5. I have a hopelessly romantic view of love/falling in love. To this day, my greatest fantasy is to have a guy see me dance or hear me play and have to get to know me. I know, it’s like something out of a cheap romance novel.
6. I have a BS in Animal Science and Management. I run the accounting office for a solar contractor, which has no call for the sheep flipping I learned my freshman year.
7. I was the first child in my class to have divorced parents.
I don’t know seven people with blogs to pass this on to. Yolanda is my only blogging buddy
Okay, so now that that’s over with…
Go to Yolanda’s blog, and read the essay she linked to (The Erotic Appeal of Lands’ End), if you haven’t already.
Since I read that post this afternoon, I have not been able to get it out of my brain. First of all, while I intuitively understand that guys must go through heartbreak just like us gals, I have never been allowed into the inner psyche of a guy to have a good idea of what he goes through.
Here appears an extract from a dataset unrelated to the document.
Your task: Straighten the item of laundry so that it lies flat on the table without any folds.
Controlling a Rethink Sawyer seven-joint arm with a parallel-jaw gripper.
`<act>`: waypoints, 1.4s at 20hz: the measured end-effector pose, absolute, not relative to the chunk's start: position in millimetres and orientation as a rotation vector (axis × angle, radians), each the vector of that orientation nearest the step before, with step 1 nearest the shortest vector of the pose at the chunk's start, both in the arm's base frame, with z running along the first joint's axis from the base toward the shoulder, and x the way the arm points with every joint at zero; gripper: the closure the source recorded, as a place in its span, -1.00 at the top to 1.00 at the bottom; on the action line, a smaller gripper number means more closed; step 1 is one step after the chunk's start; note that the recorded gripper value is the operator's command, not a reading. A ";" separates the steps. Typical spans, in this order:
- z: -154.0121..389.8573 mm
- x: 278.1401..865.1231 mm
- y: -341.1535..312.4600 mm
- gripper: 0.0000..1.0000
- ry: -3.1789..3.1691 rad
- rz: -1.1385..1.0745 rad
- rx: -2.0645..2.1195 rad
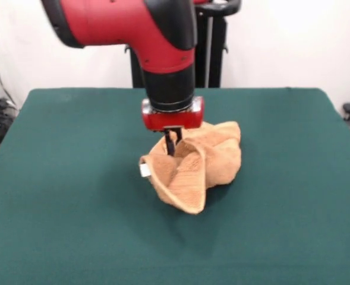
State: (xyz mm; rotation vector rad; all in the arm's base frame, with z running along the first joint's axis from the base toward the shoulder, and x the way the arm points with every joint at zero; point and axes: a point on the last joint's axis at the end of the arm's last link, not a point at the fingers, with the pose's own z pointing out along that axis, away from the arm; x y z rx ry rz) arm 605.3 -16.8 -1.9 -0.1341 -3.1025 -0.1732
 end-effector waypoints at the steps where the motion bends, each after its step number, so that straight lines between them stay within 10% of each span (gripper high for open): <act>1: -1.9 607.6 -21.8 -1.00 -3.100 -0.183 -0.148; 28: -3.6 625.6 67.5 -1.00 -2.965 -0.279 -0.025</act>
The author has sort of adopted this love/hate relationship with these catalogs because they remind him of his departed love. The bizarre, or maybe timely, thing is that I’ve been experiencing something similar with missing items.
Mark and I lived together for almost six years. Anyone who has lived with a significant other understands that your stuff will get mixed together. Our situation was somewhat intensified because Mark had SO MUCH stuff that a CD of mine would get mixed in on a road trip, and never see the light of day again.
I am currently living in dread fear of the CD cabinet. For the last few months I have been discovering lost gems from my collection. Some I can name: Trout Fishing Big Trouble, James Galway’s Christmas album (wtf?? he didn’t even like Christmas music), Joseph and the Amazing Technicolor Dreamcoat(again, wtf??), Paula Cole’s first album. Some I have no hope of naming, though I can picture their album covers perfectly. One of the things Mark was brilliant at was finding albums that I really, really loved, and they were always by these little nobodies. I couldn’t begin to name names or titles. They have, like my dictionary, vanished into the great black hole that was my relationship.
So, I discover that an item is missing. I am peeved. “He had no right to take that,” I fume. And then I mourn its loss, and with it the loss of what I had so desperately wanted to be a lifelong love. Because, just like the CD, it has disappeared, and I must live with a new hole in my life.